## [BRIEF]
Transcribe the data verbatim and drop its images.

## [DATA]
------------------------------

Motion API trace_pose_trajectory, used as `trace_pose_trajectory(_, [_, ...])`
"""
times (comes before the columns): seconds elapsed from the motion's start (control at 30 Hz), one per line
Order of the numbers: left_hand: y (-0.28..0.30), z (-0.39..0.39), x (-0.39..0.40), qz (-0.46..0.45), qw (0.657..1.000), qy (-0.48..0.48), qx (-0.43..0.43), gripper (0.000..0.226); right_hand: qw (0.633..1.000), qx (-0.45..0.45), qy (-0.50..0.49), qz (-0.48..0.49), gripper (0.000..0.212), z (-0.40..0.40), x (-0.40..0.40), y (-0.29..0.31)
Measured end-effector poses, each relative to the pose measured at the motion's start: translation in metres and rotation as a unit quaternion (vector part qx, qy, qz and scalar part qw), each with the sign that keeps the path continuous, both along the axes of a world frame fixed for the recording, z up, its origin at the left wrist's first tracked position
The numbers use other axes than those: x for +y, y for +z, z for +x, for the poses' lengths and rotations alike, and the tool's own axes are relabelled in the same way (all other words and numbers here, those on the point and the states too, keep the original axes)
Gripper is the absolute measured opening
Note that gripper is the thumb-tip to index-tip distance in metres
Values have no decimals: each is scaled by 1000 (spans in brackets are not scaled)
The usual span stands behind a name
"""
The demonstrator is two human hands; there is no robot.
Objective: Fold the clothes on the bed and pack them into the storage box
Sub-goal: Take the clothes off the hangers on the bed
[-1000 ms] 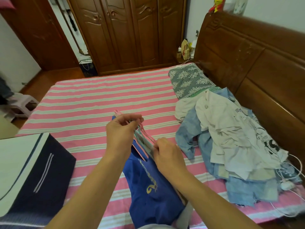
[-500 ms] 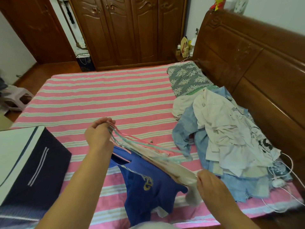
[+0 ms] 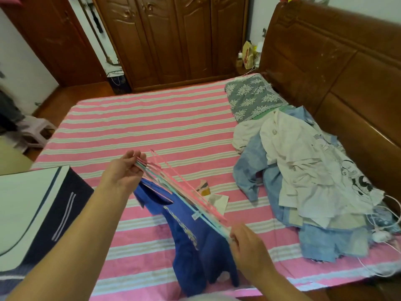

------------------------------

## [RESPONSE TO THE EXERCISE]
Motion API trace_pose_trajectory, used as `trace_pose_trajectory(_, [_, ...])`
"""
times (comes before the columns): seconds elapsed from the motion's start (control at 30 Hz), one per line
Order of the numbers: left_hand: y (-0.28..0.30), z (-0.39..0.39), x (-0.39..0.40), qz (-0.46..0.45), qw (0.657..1.000), qy (-0.48..0.48), qx (-0.43..0.43), gripper (0.000..0.226); right_hand: qw (0.633..1.000), qx (-0.45..0.45), qy (-0.50..0.49), qz (-0.48..0.49), gripper (0.000..0.212), z (-0.40..0.40), x (-0.40..0.40), y (-0.29..0.31)
Measured end-effector poses, each relative to the pose measured at the motion's start: translation in metres and rotation as a unit quaternion (vector part qx, qy, qz and scalar part qw), each with the sign that keeps the path continuous, both along the axes of a world frame fixed for the recording, z up, its origin at the left wrist's first tracked position
The numbers use other axes than those: x for +y, y for +z, z for +x, for the poses' lengths and rotations alike, and the tool's own axes are relabelled in the same way (all other words and numbers here, those on the point and the states too, keep the original axes)
Gripper is the absolute measured opening
Note that gripper is the thumb-tip to index-tip distance in metres
Values have no decimals: each is scaled by 1000 (spans in brackets are not scaled)
The usual span stands behind a name
"""
The demonstrator is two human hands; there is no robot.
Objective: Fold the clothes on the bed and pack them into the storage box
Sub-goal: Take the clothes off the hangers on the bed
[-1000 ms] 
[-500 ms] 
[+0 ms] 

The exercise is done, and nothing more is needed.